Thursday, August 06, 2009

A Recovered King

I despise doubt and unbelief and how it creeps upon me, fogging my mind and weighing down my life.

But I’m recovering.

I was today reminded of a scene in my favorite trilogy of films, Lord of the Rings: The Two Towers. In it, the marvelous King of Rohan, Theoden, has been under the terrible influence of a demonic spellbinder. While Theoden still sits on the throne, he no longer believes he is much of anything, and no longer understands the meaning of his own crown, nor wields the mighty sword of his kingdom. Instead, others of ignoble birth and evil intent direct a kingdom now in chaos.

As God would have it(!), a trio of valiant warriors break through to rescue him, along with Gandalf, who exposes and rebukes the spellbinder, releasing Theoden, King of Rohan. Rising slowly to his feet, his senses and eyes grow clearer. “Dark have been my dreams of late,” he says wistfully. Theoden looks at his hand and can scarcely move its fingers.

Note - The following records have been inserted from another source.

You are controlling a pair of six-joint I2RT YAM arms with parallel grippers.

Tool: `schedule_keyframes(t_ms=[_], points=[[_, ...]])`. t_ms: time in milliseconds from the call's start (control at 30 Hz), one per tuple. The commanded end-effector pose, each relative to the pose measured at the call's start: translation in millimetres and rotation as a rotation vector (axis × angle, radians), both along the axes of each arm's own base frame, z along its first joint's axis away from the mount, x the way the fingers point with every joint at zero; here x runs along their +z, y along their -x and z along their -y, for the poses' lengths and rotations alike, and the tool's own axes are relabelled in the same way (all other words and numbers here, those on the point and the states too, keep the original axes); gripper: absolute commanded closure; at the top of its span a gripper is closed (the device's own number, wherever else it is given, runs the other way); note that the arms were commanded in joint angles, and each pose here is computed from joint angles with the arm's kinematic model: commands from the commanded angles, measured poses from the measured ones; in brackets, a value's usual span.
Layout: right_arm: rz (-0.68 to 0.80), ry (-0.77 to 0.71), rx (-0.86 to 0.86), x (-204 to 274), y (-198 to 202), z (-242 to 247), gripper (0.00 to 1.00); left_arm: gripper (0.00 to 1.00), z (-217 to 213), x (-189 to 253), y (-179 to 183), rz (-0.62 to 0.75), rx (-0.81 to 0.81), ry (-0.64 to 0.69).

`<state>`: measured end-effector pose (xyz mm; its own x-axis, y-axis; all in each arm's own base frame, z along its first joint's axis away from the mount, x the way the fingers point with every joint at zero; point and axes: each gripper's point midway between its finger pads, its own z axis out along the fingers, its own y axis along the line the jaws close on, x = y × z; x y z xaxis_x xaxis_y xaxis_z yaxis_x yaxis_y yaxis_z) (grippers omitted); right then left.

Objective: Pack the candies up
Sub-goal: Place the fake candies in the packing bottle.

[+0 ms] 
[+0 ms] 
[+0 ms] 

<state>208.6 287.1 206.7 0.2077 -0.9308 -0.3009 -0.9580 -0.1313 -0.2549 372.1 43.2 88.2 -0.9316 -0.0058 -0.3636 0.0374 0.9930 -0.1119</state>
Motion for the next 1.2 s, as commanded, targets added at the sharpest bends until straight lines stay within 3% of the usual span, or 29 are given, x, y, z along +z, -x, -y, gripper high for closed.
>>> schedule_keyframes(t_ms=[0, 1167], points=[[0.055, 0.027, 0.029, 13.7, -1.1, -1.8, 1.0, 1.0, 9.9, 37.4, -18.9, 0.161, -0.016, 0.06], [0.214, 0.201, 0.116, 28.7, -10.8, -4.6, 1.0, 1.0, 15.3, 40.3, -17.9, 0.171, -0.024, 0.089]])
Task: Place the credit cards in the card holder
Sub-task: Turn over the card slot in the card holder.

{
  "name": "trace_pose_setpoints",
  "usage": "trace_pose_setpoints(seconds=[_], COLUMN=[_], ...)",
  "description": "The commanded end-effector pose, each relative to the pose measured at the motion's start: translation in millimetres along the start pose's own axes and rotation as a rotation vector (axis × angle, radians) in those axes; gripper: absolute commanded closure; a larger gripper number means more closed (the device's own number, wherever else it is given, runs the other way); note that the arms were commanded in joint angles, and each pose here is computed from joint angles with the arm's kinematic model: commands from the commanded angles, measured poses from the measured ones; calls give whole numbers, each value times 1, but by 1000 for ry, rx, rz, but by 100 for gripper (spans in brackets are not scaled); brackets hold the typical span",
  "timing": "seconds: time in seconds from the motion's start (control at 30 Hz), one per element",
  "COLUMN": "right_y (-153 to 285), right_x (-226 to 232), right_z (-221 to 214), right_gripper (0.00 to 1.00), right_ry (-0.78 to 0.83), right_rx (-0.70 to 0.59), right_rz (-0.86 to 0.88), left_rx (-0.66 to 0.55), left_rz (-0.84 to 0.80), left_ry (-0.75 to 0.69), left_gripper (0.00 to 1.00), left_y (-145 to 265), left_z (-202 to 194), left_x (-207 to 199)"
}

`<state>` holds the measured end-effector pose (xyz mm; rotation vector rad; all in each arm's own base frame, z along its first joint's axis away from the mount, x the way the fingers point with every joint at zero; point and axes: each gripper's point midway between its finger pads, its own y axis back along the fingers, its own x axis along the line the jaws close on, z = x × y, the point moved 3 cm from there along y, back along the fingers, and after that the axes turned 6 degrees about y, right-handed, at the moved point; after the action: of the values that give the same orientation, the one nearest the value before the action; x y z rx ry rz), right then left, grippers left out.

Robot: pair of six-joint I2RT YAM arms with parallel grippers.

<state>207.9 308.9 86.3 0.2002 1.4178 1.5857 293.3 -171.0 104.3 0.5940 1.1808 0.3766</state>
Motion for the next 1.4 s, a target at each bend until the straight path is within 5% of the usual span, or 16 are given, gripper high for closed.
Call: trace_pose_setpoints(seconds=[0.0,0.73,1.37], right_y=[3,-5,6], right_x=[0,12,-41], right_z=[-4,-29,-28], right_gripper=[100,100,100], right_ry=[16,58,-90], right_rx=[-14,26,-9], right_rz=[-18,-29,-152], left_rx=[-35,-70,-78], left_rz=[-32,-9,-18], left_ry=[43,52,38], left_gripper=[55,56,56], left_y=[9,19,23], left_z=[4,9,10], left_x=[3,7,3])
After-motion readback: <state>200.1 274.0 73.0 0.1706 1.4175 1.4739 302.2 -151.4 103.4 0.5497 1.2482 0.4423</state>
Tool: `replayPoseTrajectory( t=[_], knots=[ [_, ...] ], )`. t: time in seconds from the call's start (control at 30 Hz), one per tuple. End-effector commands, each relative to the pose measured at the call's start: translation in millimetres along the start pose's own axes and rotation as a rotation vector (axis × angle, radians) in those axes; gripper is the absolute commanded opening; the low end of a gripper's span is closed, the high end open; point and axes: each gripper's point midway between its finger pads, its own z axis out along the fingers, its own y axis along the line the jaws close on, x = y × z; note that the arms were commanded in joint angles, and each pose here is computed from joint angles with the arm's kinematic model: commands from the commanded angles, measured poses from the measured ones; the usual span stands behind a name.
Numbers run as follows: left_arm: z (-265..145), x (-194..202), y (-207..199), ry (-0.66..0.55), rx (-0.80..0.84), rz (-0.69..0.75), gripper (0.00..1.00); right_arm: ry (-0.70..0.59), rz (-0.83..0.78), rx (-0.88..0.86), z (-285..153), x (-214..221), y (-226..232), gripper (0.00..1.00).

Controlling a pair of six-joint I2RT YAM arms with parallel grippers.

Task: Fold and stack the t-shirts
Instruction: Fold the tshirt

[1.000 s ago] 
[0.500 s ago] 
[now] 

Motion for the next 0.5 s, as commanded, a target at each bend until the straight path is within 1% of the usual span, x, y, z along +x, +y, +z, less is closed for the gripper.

Gandalf, intent upon restoring the King, says, “Your fingers would remember their old strength better if they grasped your sword.”

The King’s second in command offers it to him, and, slowly taking it into his grasp, Theoden draws it from its scabbard. The evil, wormy spellbinder instantly squirms to get away, while the King looks at the sword somewhat in wonder. Suddenly, understanding lights his eyes and his face grows fierce. The recovering King glowers at the enemy and angrily hurls him out of the throne room.

“Hail! Theoden King!” comes the triumphant cry from all around, who look to him with renewed wonder, awe and thankfulness.

So, how are you, royal son? How are you, regal daughter? How have the thoughts playing in your head matched up to the dazzling crown on your head? Has The Spellbinder been whispering “dark dreams” to you, too?

“Your fingers would remember their old strength better if they grasped your sword.”

Remember what God has made of you, take Him at His word, and act like He meant it. He did! Throw off the contrary lies, and praise The King who shares His glory with you. You may remember your crown by singing a song to God, or by proclaiming a truth aloud, or by grasping your Bible and holding it up as the sword it is . . . and kick the evil one’s butt out the door. You’ll regain strength and stand again as the royal son or daughter you are.

And The Spellbinder will scurry off, fearful of a recovered king.

You’re better off than you think . . . but you are thinking.